Jan
4
2010
My 2010 “Wish List” for the E-Discovery Community
Posted by Maura R. Grossman at 12:22 PM
1 comments - Categories: TREC Legal Track | The Courts | Case Law | Service Providers
Happy New Year!
While most years I am content to write New Year’s resolutions for myself, this year I have decided to write New Year’s resolutions for various constituents in the e-discovery community. Here are my top three New Year’s hopes for clients, vendors, counsel, and the courts.
Clients
- In 2010, you will draft and implement a comprehensive, written, records and information management policy as to which you will provide training and monitor compliance.
- In 2010, you will establish a multidisciplinary E-Discovery Response Team that will work with outside counsel to identify, preserve, collect, and produce relevant ESI when litigation is reasonably anticipated or pending.
- In 2010, you will come to understand that cost should not be the determining factor in making vendor selections, and that “budget” service providers can end up costing you more in the long run.
Service Providers
- In 2010, you will establish pricing models that are transparent and allow for apples-to-apples comparison between competing bids for the same matter.
- In 2010, you will be true to your word and will not over-promise. “I will have the data ready for review on Monday morning,” does not mean that you will first have it available on Thursday night.
- In 2010, your sales force will be able to explain how your search and review tools and processes work. Because you stand behind your tools and processes, you will be willing to participate in the Legal Track of the National Institute of Standards and Technology’s Text REtrieval Conference (TREC), which seeks to benchmark search methodologies and to advance knowledge in information retrieval in the e-discovery context.
Counsel
- In 2010, you will endeavor to become more competent and knowledgeable about e-discovery and will come to meet-and-confers more prepared to have a meaningful dialogue.

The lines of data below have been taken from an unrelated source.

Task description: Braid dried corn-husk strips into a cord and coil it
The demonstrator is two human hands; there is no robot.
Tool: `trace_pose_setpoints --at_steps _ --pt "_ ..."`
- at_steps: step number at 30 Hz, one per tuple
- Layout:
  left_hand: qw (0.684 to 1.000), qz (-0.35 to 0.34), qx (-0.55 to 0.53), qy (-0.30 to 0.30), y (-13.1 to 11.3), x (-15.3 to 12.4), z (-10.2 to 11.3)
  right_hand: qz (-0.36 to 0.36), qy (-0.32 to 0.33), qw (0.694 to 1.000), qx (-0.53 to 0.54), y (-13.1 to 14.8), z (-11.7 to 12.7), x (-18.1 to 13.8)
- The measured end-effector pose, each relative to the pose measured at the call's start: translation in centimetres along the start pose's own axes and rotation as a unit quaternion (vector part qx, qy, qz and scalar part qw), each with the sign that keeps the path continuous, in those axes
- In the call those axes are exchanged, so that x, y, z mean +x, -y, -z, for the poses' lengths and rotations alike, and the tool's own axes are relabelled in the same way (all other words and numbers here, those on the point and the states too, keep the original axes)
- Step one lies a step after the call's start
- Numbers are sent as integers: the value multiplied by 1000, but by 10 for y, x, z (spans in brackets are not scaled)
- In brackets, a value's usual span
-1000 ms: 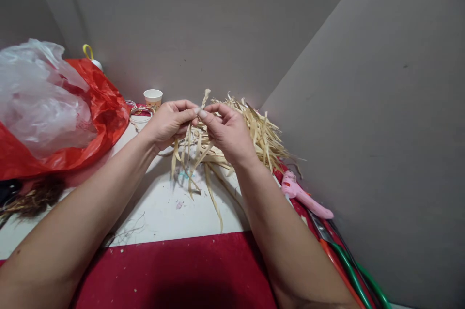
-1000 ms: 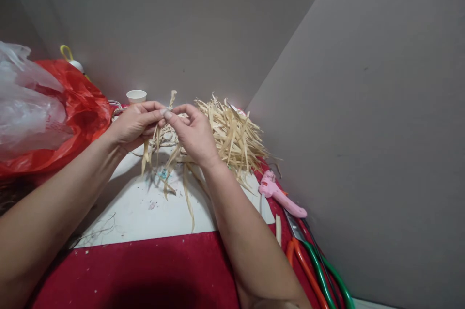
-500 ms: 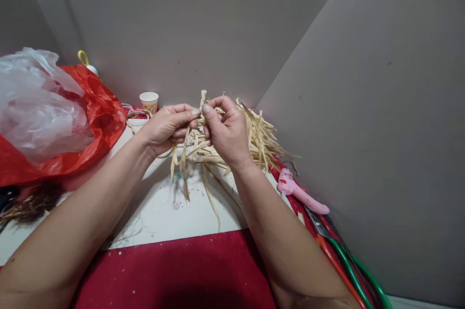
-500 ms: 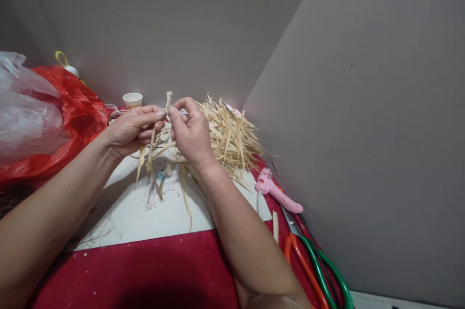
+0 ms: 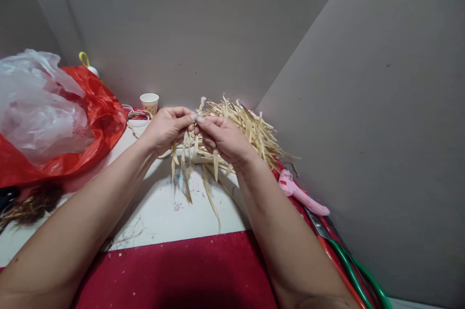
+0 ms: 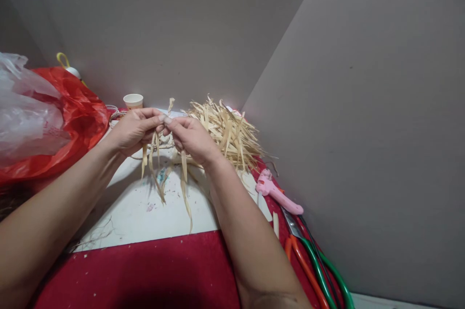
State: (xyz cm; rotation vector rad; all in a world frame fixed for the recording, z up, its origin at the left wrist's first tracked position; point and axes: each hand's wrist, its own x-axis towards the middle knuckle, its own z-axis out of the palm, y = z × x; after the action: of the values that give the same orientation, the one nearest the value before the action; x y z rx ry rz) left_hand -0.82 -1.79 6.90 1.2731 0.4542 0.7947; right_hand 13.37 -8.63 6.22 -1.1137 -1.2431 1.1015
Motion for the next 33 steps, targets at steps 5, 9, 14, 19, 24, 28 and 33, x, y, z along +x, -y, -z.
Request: trace_pose_setpoints --at_steps 5,9,14,19,24,28,33 --pt "995 -69 67 -13 1 -3 -6 -26 5 997 66 -3 -1 2" --pt "995 -64 71 -14 -1 -5 -7 4 -33 997 63 -5 -5 4" --pt "999 -38 29 -2 -5 -4 -6 52 -78 995 -15 -2 -5 2" --pt "998 -44 29 -25 -8 -6 -8 68 -79 993 -57 5 -3 -3" --pt "997 -52 45 -22 -7 -7 -10 52 -39 997 -42 4 0 -3" --pt "994 -58 88 -23 -10 -9 -12 57 -42 997 -17 1 2 -1" --pt "987 -59 148 -7 -13 -11 -10 82 -96 992 -30 0 1 0"
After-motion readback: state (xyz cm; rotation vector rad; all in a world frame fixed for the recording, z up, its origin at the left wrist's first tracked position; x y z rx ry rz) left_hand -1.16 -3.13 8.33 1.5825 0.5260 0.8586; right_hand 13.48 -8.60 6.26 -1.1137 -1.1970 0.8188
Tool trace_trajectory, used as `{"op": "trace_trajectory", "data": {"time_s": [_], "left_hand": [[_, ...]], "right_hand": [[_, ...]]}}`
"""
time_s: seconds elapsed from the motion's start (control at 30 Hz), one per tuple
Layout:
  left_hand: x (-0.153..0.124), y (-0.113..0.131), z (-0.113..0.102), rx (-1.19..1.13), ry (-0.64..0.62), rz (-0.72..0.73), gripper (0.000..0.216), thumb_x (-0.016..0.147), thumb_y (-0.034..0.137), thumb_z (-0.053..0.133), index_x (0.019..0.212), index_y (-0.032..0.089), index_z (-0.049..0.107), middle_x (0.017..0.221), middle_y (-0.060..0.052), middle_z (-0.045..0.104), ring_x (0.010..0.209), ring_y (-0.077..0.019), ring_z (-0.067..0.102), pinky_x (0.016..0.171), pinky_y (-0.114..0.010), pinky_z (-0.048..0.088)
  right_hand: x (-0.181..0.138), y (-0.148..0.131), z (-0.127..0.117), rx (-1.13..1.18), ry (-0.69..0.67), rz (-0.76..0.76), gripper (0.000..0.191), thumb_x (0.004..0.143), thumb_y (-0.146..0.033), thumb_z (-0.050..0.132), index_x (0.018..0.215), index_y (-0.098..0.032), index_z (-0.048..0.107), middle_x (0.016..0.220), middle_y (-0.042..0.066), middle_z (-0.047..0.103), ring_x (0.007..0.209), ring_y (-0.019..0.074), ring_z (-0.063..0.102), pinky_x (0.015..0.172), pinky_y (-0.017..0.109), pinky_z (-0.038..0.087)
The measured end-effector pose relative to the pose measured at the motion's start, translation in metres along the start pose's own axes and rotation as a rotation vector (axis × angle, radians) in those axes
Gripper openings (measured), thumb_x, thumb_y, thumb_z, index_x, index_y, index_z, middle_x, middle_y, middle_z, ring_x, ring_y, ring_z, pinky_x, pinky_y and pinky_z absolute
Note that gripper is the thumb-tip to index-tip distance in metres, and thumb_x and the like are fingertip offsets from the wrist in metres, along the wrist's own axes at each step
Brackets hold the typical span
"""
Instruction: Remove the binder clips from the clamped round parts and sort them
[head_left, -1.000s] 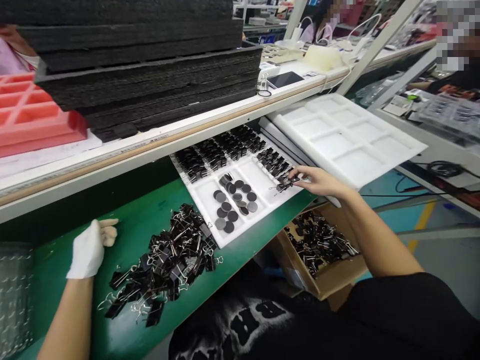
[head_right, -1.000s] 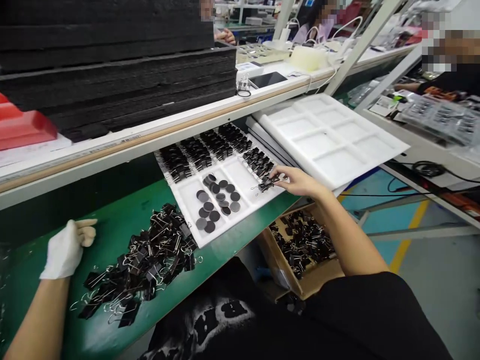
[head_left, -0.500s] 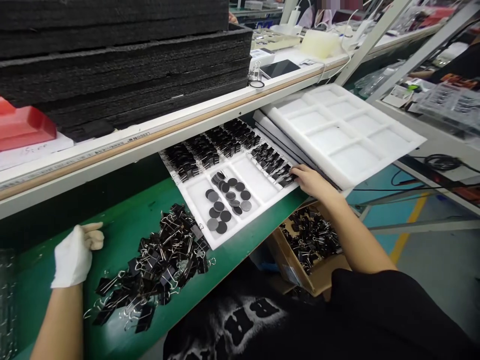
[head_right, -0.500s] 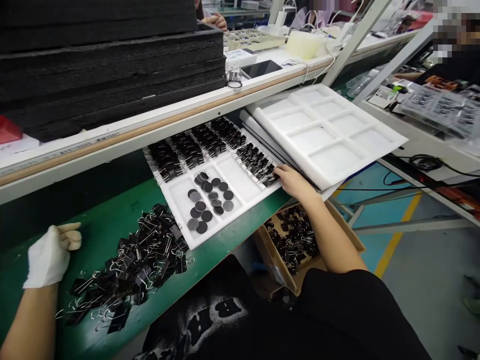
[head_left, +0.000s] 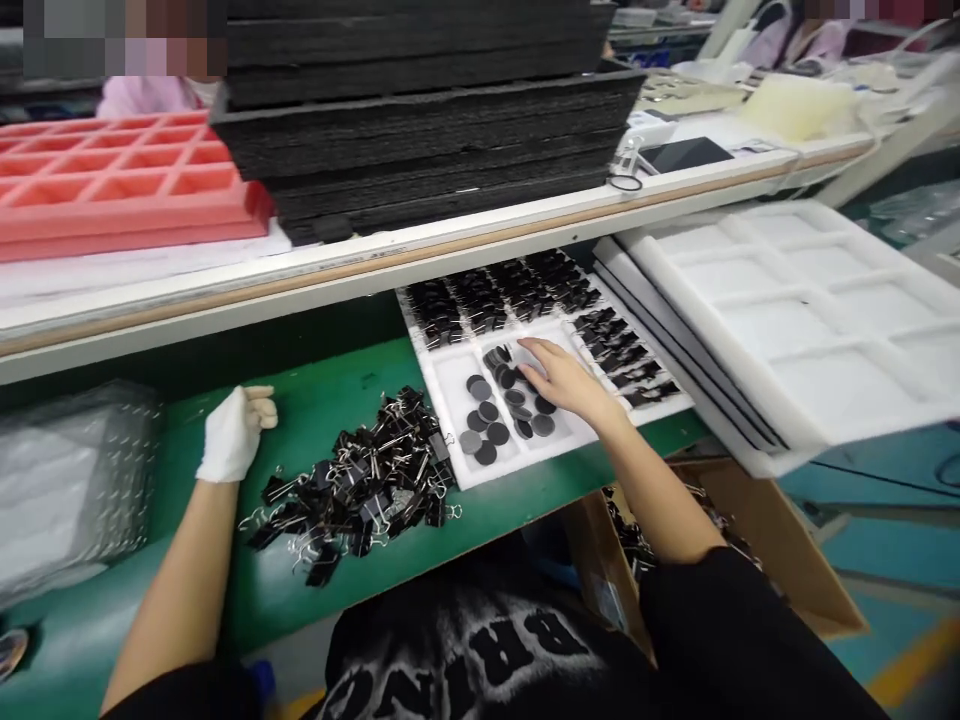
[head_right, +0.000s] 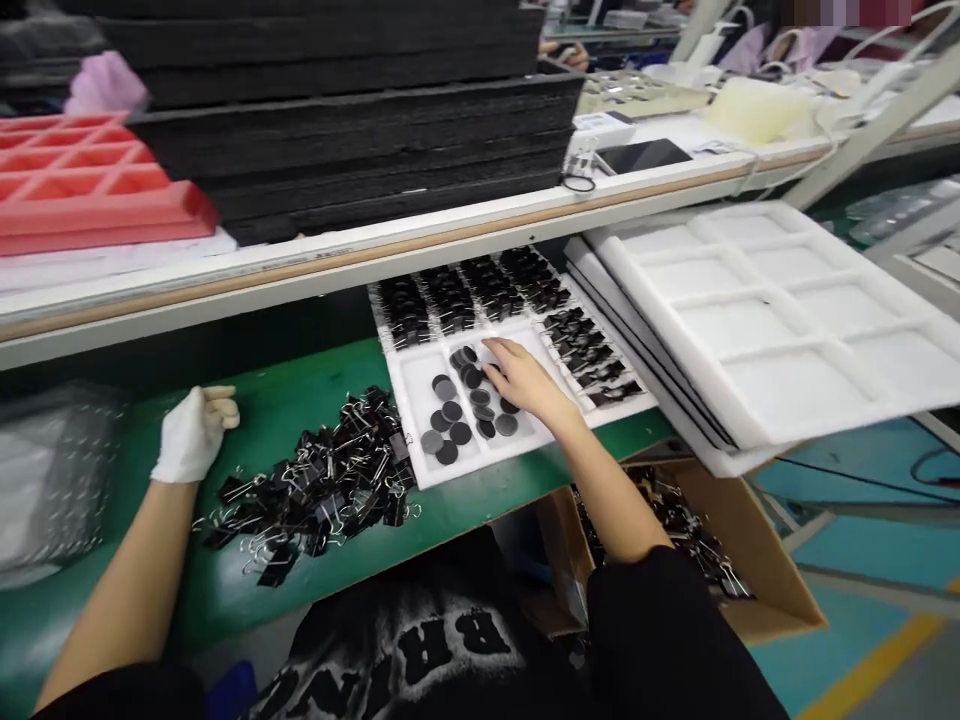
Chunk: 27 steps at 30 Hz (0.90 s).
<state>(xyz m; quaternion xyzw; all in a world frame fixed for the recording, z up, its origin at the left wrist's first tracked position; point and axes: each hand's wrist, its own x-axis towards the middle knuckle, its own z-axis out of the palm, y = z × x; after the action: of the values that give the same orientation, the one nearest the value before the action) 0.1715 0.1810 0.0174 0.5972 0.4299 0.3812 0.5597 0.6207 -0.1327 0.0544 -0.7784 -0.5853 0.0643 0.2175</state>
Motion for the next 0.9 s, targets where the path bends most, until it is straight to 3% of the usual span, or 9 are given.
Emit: {"op": "trace_trajectory", "data": {"time_s": [0.1, 0.27, 0.4, 0.47, 0.53, 0.6, 0.67, 0.77, 0.9], "left_hand": [[-0.020, -0.008, -0.014, -0.034, 0.036, 0.001, 0.064, 0.083, 0.072, 0.071, 0.103, 0.011, 0.068, 0.074, -0.003, 0.069, 0.062, -0.0133, 0.060, 0.062, -0.029, 0.049], [-0.078, -0.021, -0.038, -0.073, 0.114, 0.044, 0.072, 0.089, 0.078, 0.061, 0.117, 0.011, 0.067, 0.100, -0.016, 0.077, 0.089, -0.0243, 0.076, 0.080, -0.038, 0.060], [-0.141, -0.033, -0.057, 0.404, 0.280, 0.259, 0.052, 0.101, 0.064, 0.048, 0.123, 0.020, 0.067, 0.114, -0.014, 0.077, 0.106, -0.0273, 0.076, 0.101, -0.050, 0.059], [-0.170, -0.038, -0.074, 0.746, 0.438, 0.327, 0.041, 0.102, 0.053, 0.052, 0.123, 0.022, 0.068, 0.122, -0.014, 0.075, 0.120, -0.0296, 0.070, 0.113, -0.053, 0.052], [-0.192, -0.041, -0.099, 0.987, 0.693, 0.288, 0.041, 0.099, 0.047, 0.059, 0.128, 0.020, 0.065, 0.135, -0.017, 0.068, 0.135, -0.0337, 0.060, 0.120, -0.055, 0.043], [-0.205, -0.042, -0.134, 1.089, 0.970, 0.131, 0.053, 0.096, 0.046, 0.064, 0.138, 0.013, 0.059, 0.150, -0.022, 0.055, 0.146, -0.0391, 0.047, 0.124, -0.059, 0.035], [-0.208, -0.039, -0.174, 1.087, 1.122, -0.051, 0.063, 0.098, 0.047, 0.061, 0.145, 0.006, 0.052, 0.161, -0.027, 0.041, 0.152, -0.0449, 0.036, 0.123, -0.065, 0.031], [-0.200, -0.032, -0.231, 1.059, 1.153, -0.150, 0.049, 0.104, 0.041, 0.045, 0.137, 0.008, 0.058, 0.153, -0.027, 0.050, 0.147, -0.0441, 0.042, 0.117, -0.065, 0.037], [-0.190, -0.020, -0.274, 1.180, 0.867, -0.279, 0.044, 0.106, 0.037, 0.034, 0.123, 0.014, 0.067, 0.122, -0.019, 0.071, 0.119, -0.0370, 0.063, 0.099, -0.054, 0.049]], "right_hand": [[0.028, -0.001, 0.028, -0.001, 0.011, 0.057, 0.057, 0.101, -0.043, 0.050, 0.146, -0.010, 0.058, 0.143, 0.026, 0.064, 0.137, 0.0403, 0.061, 0.118, 0.058, 0.047], [0.016, 0.005, 0.043, 0.089, 0.027, -0.026, 0.049, 0.103, -0.050, 0.041, 0.134, -0.023, 0.067, 0.134, 0.020, 0.070, 0.131, 0.0354, 0.065, 0.116, 0.051, 0.049], [0.001, 0.019, 0.043, 0.082, 0.048, 0.107, 0.053, 0.092, -0.057, 0.047, 0.123, -0.021, 0.071, 0.124, 0.017, 0.075, 0.114, 0.0379, 0.072, 0.098, 0.052, 0.057], [-0.001, 0.023, 0.041, 0.085, 0.026, 0.177, 0.058, 0.087, -0.063, 0.050, 0.123, -0.023, 0.071, 0.122, 0.015, 0.075, 0.107, 0.0392, 0.074, 0.089, 0.053, 0.059], [0.000, 0.022, 0.039, 0.095, 0.009, 0.196, 0.057, 0.084, -0.067, 0.051, 0.120, -0.028, 0.072, 0.122, 0.013, 0.075, 0.105, 0.0405, 0.074, 0.086, 0.055, 0.059], [0.000, 0.018, 0.037, 0.099, -0.006, 0.212, 0.052, 0.082, -0.067, 0.053, 0.115, -0.031, 0.072, 0.120, 0.012, 0.076, 0.103, 0.0416, 0.074, 0.086, 0.057, 0.059], [0.000, 0.015, 0.035, 0.109, -0.018, 0.246, 0.047, 0.081, -0.065, 0.055, 0.112, -0.034, 0.072, 0.121, 0.011, 0.076, 0.100, 0.0418, 0.074, 0.088, 0.059, 0.060], [-0.002, 0.015, 0.036, 0.123, -0.008, 0.328, 0.044, 0.082, -0.060, 0.056, 0.117, -0.038, 0.073, 0.120, 0.010, 0.078, 0.091, 0.0393, 0.075, 0.087, 0.059, 0.059], [-0.010, 0.020, 0.039, 0.101, 0.028, 0.408, 0.041, 0.086, -0.059, 0.056, 0.122, -0.049, 0.074, 0.091, 0.009, 0.078, 0.070, 0.0350, 0.069, 0.072, 0.056, 0.055]]}}
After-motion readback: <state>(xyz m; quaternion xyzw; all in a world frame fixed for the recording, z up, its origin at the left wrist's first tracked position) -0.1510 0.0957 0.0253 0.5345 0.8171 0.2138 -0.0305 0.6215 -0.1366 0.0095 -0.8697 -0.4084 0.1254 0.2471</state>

- In 2010, you will embrace the concepts of reasonableness and proportionality. You will not seek everything under the sun and a pony, nor will you interpose boilerplate objections to reasonable document requests.
- In 2010, you will endeavor to be more cooperative when it comes to e-discovery, particularly in areas that impose costs that are disproportionate to the value they create, such as individual privilege logging of every email in an e-mail thread.
The Courts
- In 2010, you will insist on proportionality under Federal Rule of Civil Procedure 26(b)(2)(C), or its state-law equivalent.
- In 2010, you will be willing to intervene and, where necessary and appropriate, sanction parties that unreasonable and intentionally seek to stonewall and burden their opponents by sharp e-discovery practices.
- In 2010, you will endeavor to develop a greater understanding of the challenges posed by the privacy concerns implicated by cross-border e-discovery.
The views expressed above are solely those of the author and should not be attributed to her firm or its clients.